Find the line in the entries below that contains "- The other". Repeat it exactly, and every line after it through the line that contains "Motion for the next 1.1".

*** Listed records Section Begins ***

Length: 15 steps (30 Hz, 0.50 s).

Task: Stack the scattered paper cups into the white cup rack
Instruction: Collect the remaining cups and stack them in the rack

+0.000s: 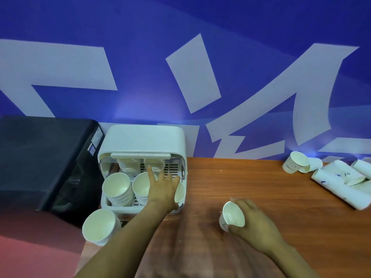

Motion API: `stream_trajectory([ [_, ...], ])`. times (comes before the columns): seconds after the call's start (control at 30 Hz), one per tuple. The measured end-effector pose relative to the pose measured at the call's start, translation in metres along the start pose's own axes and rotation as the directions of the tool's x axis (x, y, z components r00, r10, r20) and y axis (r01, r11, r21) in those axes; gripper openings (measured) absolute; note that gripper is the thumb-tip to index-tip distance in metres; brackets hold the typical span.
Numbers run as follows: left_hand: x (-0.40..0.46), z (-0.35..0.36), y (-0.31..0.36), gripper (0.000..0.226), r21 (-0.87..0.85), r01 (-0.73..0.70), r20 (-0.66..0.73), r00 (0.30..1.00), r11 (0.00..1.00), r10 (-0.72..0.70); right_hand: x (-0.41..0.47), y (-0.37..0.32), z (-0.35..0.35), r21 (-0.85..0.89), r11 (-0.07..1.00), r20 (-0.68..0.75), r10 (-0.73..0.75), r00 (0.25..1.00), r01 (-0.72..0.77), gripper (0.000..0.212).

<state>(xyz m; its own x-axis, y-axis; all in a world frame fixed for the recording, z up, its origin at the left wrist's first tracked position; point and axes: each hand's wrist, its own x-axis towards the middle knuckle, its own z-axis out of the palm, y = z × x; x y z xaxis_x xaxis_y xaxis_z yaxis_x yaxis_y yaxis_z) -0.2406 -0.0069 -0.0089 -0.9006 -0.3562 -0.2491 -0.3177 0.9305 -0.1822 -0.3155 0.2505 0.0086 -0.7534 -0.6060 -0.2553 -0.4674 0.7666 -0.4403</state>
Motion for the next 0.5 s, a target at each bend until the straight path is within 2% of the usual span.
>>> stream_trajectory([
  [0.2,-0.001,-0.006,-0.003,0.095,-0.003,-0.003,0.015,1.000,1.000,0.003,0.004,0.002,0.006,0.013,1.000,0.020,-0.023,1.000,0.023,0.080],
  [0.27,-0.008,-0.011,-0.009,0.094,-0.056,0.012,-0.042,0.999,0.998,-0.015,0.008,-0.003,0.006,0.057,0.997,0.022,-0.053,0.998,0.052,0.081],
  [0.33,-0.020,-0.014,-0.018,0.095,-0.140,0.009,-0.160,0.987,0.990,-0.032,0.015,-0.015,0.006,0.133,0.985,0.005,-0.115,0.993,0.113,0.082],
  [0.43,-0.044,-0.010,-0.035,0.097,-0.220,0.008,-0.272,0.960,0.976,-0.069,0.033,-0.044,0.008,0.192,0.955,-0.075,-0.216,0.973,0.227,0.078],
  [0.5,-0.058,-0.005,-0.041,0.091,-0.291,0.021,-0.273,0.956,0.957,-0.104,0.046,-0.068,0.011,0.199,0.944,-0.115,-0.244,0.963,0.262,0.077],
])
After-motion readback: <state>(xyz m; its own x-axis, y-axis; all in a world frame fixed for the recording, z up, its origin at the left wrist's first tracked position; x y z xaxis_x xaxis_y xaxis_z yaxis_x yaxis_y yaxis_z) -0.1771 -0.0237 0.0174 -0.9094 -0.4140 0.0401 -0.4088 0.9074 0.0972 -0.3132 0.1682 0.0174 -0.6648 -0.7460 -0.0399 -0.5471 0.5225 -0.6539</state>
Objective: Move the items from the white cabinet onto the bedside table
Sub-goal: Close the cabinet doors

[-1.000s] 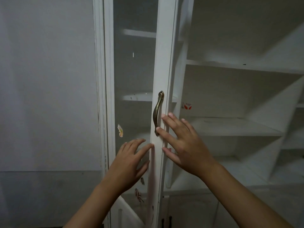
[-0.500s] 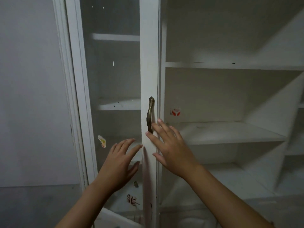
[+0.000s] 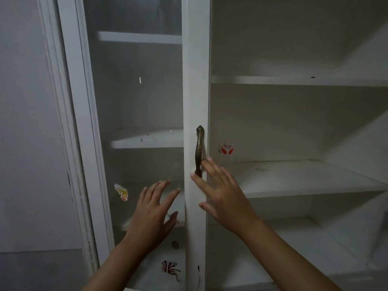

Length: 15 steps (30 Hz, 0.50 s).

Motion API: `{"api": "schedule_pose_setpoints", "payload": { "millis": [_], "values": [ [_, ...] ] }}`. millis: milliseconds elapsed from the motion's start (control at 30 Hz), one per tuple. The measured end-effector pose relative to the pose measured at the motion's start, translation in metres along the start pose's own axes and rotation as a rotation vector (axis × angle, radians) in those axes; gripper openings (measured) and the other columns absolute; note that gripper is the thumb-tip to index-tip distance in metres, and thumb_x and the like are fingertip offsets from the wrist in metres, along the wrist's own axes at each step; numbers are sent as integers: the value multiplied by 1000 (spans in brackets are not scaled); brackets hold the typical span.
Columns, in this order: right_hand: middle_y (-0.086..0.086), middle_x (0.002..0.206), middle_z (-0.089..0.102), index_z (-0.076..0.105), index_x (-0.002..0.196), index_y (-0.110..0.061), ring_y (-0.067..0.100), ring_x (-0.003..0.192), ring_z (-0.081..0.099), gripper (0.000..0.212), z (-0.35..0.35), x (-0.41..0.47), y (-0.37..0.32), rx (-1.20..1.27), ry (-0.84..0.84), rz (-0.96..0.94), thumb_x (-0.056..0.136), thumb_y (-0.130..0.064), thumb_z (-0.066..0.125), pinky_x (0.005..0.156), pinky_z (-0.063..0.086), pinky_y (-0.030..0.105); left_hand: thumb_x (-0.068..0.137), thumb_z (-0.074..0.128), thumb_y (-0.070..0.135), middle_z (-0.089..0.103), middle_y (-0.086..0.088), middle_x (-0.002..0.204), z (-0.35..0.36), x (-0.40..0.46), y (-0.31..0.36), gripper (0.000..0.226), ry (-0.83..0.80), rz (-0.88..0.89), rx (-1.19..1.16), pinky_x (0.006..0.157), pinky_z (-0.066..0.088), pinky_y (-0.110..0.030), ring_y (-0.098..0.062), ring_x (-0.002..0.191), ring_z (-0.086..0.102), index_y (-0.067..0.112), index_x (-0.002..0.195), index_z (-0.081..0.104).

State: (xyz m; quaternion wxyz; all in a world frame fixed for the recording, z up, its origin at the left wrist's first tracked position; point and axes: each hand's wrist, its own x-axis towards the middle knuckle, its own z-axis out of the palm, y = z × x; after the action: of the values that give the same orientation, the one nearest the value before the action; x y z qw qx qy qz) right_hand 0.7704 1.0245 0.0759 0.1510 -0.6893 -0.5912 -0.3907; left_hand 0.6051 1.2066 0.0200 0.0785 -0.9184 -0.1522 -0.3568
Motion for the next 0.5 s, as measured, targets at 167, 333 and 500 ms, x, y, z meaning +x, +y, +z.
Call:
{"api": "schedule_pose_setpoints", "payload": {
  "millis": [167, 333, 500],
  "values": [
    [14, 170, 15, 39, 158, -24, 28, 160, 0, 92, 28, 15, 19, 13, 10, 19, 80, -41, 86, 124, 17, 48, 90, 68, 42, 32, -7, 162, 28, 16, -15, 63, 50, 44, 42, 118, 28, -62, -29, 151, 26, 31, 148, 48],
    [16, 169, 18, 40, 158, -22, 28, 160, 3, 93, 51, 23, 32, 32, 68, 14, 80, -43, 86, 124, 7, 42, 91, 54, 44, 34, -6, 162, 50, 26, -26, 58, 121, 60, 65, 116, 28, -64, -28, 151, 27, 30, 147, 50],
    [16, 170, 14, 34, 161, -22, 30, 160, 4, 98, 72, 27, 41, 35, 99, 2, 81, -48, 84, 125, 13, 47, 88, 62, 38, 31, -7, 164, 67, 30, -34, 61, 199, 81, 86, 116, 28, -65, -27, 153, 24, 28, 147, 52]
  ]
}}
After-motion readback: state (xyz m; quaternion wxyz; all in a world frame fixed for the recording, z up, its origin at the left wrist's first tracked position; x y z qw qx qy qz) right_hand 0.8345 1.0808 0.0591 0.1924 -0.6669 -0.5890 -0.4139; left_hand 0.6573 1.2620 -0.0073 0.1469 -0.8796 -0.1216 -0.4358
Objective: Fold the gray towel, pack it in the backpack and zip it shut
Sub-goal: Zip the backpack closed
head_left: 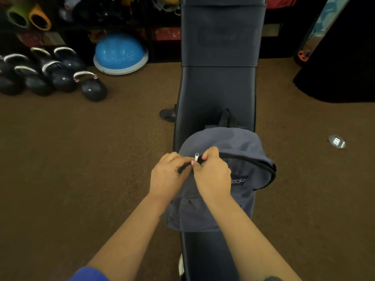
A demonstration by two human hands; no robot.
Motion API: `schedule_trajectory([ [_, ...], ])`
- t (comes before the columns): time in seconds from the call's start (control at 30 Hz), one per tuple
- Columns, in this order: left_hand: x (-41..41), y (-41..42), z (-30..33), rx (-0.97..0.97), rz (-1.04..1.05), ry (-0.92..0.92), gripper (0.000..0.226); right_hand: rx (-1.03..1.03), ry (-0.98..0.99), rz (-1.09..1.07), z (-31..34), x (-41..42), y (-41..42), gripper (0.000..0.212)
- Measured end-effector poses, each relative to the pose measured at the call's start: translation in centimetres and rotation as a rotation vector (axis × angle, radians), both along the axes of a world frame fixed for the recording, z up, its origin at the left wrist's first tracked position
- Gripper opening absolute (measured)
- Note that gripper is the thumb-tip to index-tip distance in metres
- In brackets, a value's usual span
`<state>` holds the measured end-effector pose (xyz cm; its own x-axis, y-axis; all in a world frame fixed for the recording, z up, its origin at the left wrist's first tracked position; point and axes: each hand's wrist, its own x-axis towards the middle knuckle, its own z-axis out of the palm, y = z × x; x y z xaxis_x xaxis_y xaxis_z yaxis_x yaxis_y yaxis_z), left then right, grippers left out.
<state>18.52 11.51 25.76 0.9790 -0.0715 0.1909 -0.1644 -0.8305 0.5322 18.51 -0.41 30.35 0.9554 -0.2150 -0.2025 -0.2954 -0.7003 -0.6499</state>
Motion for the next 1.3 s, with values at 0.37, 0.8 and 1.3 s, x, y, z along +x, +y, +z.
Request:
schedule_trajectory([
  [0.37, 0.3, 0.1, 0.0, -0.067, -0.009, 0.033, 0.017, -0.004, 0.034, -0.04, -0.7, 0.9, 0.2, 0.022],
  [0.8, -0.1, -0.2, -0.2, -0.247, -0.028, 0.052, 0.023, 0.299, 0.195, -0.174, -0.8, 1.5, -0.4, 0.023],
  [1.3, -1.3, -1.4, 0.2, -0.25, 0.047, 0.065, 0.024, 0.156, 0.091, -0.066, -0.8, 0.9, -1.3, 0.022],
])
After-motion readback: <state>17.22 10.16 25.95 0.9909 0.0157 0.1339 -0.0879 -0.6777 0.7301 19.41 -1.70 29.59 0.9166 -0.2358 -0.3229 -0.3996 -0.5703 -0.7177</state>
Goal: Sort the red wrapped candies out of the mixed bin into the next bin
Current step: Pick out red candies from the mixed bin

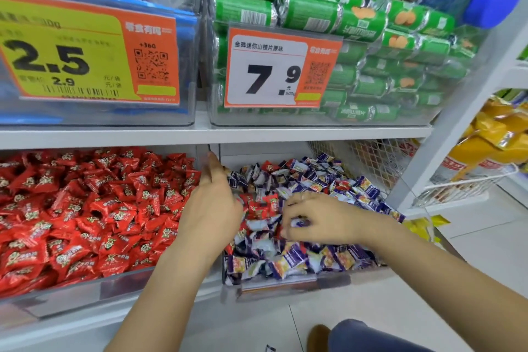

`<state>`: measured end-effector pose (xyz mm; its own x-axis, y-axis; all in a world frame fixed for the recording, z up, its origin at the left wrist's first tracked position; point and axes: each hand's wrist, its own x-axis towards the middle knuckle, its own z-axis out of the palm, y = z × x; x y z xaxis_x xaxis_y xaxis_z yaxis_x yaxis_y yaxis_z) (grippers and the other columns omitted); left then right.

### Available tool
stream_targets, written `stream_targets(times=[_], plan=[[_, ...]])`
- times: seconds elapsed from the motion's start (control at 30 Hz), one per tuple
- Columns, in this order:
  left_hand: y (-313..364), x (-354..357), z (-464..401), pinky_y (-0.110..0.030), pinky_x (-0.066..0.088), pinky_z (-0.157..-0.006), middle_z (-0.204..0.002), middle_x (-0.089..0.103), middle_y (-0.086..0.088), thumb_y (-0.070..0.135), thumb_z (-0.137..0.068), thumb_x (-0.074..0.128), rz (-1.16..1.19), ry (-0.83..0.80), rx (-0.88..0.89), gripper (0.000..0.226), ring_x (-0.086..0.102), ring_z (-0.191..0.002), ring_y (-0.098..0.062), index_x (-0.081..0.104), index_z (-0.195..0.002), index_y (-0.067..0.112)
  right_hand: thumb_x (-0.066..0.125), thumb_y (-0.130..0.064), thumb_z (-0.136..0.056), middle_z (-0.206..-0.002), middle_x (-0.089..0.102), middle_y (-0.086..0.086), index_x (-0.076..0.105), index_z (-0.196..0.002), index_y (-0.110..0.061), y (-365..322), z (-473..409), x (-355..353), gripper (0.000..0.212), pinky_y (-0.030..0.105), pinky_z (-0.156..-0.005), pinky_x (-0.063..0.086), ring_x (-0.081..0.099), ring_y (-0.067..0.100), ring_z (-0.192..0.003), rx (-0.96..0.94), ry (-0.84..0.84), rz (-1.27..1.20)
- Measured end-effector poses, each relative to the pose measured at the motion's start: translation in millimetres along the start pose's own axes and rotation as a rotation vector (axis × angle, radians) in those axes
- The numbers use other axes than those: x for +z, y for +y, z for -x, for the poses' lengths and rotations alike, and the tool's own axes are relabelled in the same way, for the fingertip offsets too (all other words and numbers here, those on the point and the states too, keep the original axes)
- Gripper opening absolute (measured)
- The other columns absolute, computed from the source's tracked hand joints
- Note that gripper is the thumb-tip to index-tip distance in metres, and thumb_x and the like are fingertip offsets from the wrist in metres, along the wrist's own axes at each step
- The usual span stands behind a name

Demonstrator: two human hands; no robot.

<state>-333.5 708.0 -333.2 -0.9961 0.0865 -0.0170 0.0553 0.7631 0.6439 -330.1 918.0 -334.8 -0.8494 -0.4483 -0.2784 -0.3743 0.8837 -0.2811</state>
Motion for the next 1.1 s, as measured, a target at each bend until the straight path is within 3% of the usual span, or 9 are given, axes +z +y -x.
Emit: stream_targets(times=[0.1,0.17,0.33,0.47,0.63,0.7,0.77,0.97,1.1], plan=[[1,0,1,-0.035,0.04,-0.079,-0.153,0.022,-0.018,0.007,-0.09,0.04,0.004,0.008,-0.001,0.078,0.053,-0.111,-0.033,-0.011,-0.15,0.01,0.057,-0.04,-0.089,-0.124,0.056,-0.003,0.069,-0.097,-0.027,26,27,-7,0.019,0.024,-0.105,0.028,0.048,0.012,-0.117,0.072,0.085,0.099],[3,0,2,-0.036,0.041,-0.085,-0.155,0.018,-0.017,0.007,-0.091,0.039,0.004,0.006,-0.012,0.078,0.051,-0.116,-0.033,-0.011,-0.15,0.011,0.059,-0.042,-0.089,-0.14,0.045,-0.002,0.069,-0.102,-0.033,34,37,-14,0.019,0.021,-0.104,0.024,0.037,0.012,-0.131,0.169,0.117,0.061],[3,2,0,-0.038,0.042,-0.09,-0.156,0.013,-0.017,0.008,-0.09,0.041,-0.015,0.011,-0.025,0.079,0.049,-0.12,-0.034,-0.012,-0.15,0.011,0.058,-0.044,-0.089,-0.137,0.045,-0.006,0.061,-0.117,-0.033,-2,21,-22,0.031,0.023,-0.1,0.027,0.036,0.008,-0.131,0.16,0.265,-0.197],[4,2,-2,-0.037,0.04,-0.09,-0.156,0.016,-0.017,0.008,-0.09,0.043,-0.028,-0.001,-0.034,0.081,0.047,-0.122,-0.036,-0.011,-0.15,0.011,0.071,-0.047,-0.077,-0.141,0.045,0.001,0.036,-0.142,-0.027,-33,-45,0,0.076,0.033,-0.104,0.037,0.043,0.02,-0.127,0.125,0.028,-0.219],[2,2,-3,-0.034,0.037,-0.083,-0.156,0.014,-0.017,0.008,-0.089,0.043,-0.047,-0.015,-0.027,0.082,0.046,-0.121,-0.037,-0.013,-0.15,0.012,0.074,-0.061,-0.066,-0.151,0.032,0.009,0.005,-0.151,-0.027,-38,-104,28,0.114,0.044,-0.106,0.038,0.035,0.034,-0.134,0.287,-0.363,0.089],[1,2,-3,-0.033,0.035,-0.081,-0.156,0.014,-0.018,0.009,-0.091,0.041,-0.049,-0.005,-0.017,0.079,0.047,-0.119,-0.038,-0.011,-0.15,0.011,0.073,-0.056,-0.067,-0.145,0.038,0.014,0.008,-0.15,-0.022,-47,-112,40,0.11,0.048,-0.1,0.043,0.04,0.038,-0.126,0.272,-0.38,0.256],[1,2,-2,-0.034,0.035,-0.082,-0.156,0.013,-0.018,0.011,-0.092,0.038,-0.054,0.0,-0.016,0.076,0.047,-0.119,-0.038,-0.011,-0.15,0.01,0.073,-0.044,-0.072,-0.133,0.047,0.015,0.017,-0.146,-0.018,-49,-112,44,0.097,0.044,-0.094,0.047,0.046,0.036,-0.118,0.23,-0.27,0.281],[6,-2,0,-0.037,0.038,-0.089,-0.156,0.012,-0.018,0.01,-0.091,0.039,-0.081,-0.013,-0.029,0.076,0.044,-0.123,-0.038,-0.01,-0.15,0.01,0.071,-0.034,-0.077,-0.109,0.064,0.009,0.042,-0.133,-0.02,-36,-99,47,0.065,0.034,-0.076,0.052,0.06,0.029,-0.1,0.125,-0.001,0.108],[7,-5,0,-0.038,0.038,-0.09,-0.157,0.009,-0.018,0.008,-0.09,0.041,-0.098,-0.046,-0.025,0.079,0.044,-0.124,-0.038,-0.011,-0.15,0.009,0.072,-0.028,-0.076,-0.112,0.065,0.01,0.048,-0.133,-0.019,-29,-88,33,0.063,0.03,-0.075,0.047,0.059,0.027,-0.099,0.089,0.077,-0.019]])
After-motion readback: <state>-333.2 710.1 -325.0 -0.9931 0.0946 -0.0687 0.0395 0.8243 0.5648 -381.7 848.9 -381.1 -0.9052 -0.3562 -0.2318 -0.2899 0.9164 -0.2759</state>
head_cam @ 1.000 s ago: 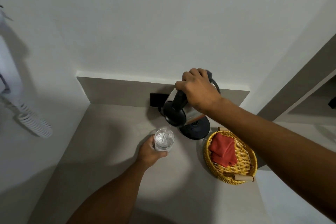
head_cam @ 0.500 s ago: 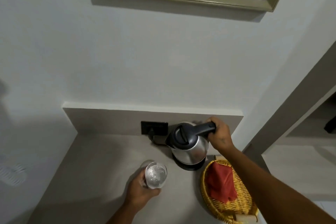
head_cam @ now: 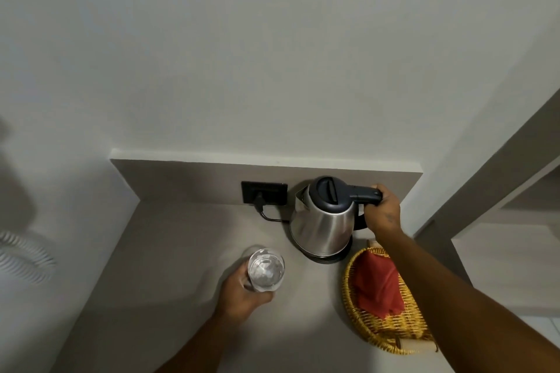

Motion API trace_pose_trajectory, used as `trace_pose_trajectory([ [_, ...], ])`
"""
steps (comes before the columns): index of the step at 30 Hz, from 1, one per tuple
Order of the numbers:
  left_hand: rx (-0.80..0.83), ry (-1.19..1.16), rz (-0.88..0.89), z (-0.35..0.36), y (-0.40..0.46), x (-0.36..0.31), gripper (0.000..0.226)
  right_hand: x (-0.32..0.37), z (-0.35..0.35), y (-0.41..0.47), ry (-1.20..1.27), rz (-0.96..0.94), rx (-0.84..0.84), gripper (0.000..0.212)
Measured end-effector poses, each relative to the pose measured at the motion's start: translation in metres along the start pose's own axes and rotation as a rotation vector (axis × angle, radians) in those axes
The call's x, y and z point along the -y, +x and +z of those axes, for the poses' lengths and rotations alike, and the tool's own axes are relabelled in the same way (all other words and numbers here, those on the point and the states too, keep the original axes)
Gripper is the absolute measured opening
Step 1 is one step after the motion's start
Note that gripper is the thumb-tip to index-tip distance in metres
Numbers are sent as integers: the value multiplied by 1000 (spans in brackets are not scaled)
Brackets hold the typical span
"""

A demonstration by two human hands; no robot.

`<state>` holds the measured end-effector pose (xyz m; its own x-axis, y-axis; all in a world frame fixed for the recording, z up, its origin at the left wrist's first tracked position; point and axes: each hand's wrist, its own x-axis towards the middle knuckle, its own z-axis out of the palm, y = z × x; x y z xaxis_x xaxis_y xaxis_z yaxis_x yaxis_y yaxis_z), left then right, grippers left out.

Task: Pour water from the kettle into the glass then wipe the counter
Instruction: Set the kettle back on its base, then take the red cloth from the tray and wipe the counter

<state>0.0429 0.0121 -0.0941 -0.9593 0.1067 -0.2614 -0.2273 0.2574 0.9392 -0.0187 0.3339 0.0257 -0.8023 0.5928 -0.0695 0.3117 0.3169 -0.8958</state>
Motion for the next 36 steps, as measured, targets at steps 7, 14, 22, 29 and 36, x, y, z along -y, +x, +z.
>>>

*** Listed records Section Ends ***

→ Written solution:
- The other columns absolute, computed from the source's tracked hand joints
- Note that gripper is the thumb-tip to index-tip distance in metres, and thumb_x and the like are fingertip offsets from the wrist in metres, along the wrist's own axes at each step
- The usual span stands behind a name

Demonstrator: two human hands; no robot.

<state>-333.5 708.0 -333.2 -0.9961 0.0865 -0.0170 0.0553 0.7631 0.6439 -330.1 918.0 -334.8 -0.8494 -0.4483 -0.2784 -0.3743 0.8837 -0.2811</state>
Motion for the next 1.1 s, as measured, a target at each bend until the straight path is within 3% of the usual span, or 9 are given, axes +z +y -x.

This brings the exercise to completion.